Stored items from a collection
- - - - -

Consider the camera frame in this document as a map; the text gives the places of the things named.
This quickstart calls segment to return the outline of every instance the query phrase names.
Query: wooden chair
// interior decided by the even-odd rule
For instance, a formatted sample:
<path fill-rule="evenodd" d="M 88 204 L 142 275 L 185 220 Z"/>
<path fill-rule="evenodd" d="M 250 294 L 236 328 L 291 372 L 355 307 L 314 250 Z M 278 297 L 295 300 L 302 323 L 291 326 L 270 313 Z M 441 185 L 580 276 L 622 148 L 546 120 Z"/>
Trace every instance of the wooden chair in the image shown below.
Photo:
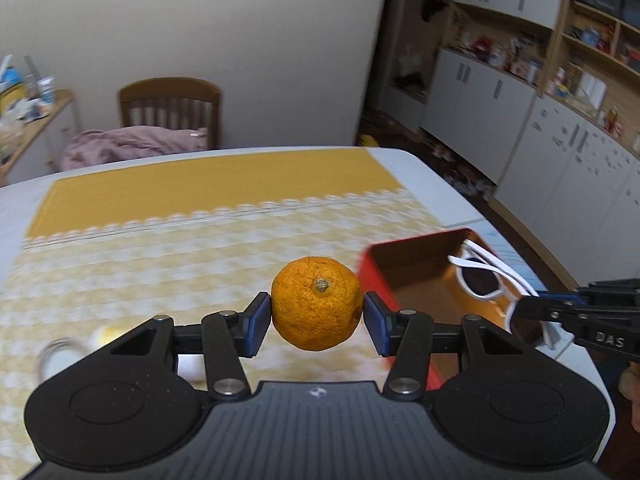
<path fill-rule="evenodd" d="M 206 128 L 207 147 L 218 147 L 222 92 L 213 83 L 191 77 L 156 77 L 120 89 L 118 100 L 122 126 Z"/>

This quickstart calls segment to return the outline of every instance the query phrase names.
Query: cardboard box
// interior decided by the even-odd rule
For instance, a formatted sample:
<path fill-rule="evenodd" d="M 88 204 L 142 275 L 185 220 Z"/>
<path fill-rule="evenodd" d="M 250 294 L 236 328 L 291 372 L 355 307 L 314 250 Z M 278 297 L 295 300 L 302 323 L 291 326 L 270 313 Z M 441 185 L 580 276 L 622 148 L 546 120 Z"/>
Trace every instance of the cardboard box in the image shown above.
<path fill-rule="evenodd" d="M 476 232 L 466 228 L 373 245 L 364 253 L 358 272 L 362 290 L 378 293 L 393 311 L 412 308 L 438 323 L 459 324 L 465 314 L 478 314 L 503 326 L 509 301 L 472 298 L 460 287 L 456 266 L 447 259 L 460 256 L 467 239 L 491 251 Z M 427 389 L 439 388 L 457 373 L 457 355 L 432 355 Z"/>

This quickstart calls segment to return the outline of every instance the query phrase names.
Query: metal screw
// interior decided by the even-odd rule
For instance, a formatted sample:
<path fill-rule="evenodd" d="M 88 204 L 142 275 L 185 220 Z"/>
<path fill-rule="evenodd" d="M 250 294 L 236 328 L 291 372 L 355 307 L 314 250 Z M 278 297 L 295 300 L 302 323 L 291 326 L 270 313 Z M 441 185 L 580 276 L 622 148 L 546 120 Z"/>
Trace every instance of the metal screw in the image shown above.
<path fill-rule="evenodd" d="M 220 379 L 213 384 L 213 390 L 220 395 L 235 395 L 244 390 L 244 383 L 239 379 Z"/>
<path fill-rule="evenodd" d="M 412 394 L 420 389 L 420 383 L 409 377 L 400 377 L 389 383 L 389 389 L 396 394 Z"/>

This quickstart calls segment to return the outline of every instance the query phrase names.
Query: dark floor
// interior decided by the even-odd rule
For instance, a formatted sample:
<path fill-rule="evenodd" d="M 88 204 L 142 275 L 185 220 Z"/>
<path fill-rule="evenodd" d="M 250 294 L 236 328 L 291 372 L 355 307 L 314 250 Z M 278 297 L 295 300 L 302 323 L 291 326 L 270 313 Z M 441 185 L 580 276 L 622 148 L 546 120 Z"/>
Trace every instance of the dark floor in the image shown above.
<path fill-rule="evenodd" d="M 439 144 L 436 139 L 424 131 L 422 131 L 422 137 L 417 136 L 404 126 L 396 123 L 392 118 L 373 110 L 366 110 L 364 112 L 360 123 L 360 133 L 372 136 L 382 148 L 397 148 L 417 156 L 440 176 L 449 173 L 452 167 L 459 165 L 461 161 L 455 154 L 453 154 L 455 158 L 454 162 L 447 162 L 442 158 L 436 158 L 436 156 L 433 155 L 434 145 Z M 468 166 L 471 171 L 482 177 L 481 173 L 475 170 L 475 168 L 471 168 L 466 162 L 464 162 L 464 164 Z M 567 288 L 551 269 L 546 266 L 542 259 L 540 259 L 536 251 L 534 251 L 498 213 L 489 207 L 481 194 L 476 196 L 463 196 L 469 200 L 469 202 L 498 229 L 500 234 L 507 239 L 513 248 L 520 253 L 520 256 L 523 257 L 529 267 L 538 275 L 548 290 L 551 292 L 567 292 Z"/>

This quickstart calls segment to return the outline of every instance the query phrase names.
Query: table
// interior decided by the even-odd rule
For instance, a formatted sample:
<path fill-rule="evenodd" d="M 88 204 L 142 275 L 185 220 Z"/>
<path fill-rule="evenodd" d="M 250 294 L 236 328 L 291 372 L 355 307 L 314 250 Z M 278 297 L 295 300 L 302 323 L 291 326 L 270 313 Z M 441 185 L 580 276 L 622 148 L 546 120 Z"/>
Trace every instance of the table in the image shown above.
<path fill-rule="evenodd" d="M 363 148 L 344 149 L 362 150 Z M 4 187 L 0 189 L 0 247 L 2 247 L 2 252 L 0 253 L 0 290 L 4 289 L 6 280 L 11 272 L 12 263 L 20 253 L 25 235 L 28 232 L 34 215 L 38 211 L 40 203 L 47 195 L 47 191 L 52 184 L 60 178 L 100 173 L 119 168 L 147 166 L 174 160 L 303 150 L 309 150 L 309 148 L 255 148 L 250 150 L 221 150 L 216 152 L 161 156 L 106 164 L 62 174 L 59 173 Z M 494 248 L 498 256 L 528 279 L 533 286 L 543 288 L 540 280 L 537 279 L 535 274 L 526 266 L 524 261 L 517 255 L 507 241 L 497 233 L 492 225 L 418 158 L 399 150 L 384 148 L 367 148 L 367 150 L 380 166 L 385 168 L 398 183 L 410 192 L 413 198 L 436 217 L 442 227 L 453 228 L 468 226 L 474 229 Z M 2 348 L 0 354 L 9 355 L 10 349 Z M 569 345 L 560 355 L 555 356 L 555 358 L 596 384 L 601 391 L 606 391 L 593 362 L 583 348 L 579 348 L 573 344 Z M 613 424 L 614 415 L 612 414 L 609 431 L 612 430 Z"/>
<path fill-rule="evenodd" d="M 69 89 L 55 91 L 50 114 L 24 125 L 21 145 L 0 164 L 0 186 L 55 173 L 64 149 L 80 132 L 75 96 Z"/>

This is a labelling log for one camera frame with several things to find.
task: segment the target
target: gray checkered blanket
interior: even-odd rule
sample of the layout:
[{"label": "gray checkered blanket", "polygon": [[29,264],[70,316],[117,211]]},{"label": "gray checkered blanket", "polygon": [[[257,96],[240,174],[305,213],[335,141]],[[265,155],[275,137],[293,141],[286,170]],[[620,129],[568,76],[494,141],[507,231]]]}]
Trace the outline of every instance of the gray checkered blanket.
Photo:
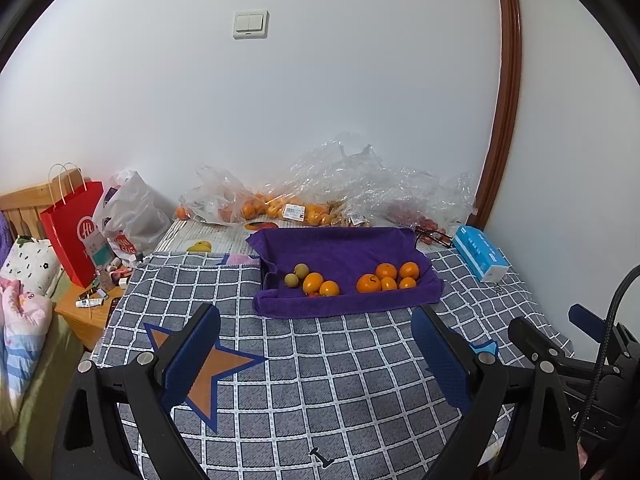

- - - - -

Look through the data above and report every line in which "things" appears.

Consider the camera frame in this document as a map; the text gives the places of the things named.
This is a labelling log for one camera frame with several things to find.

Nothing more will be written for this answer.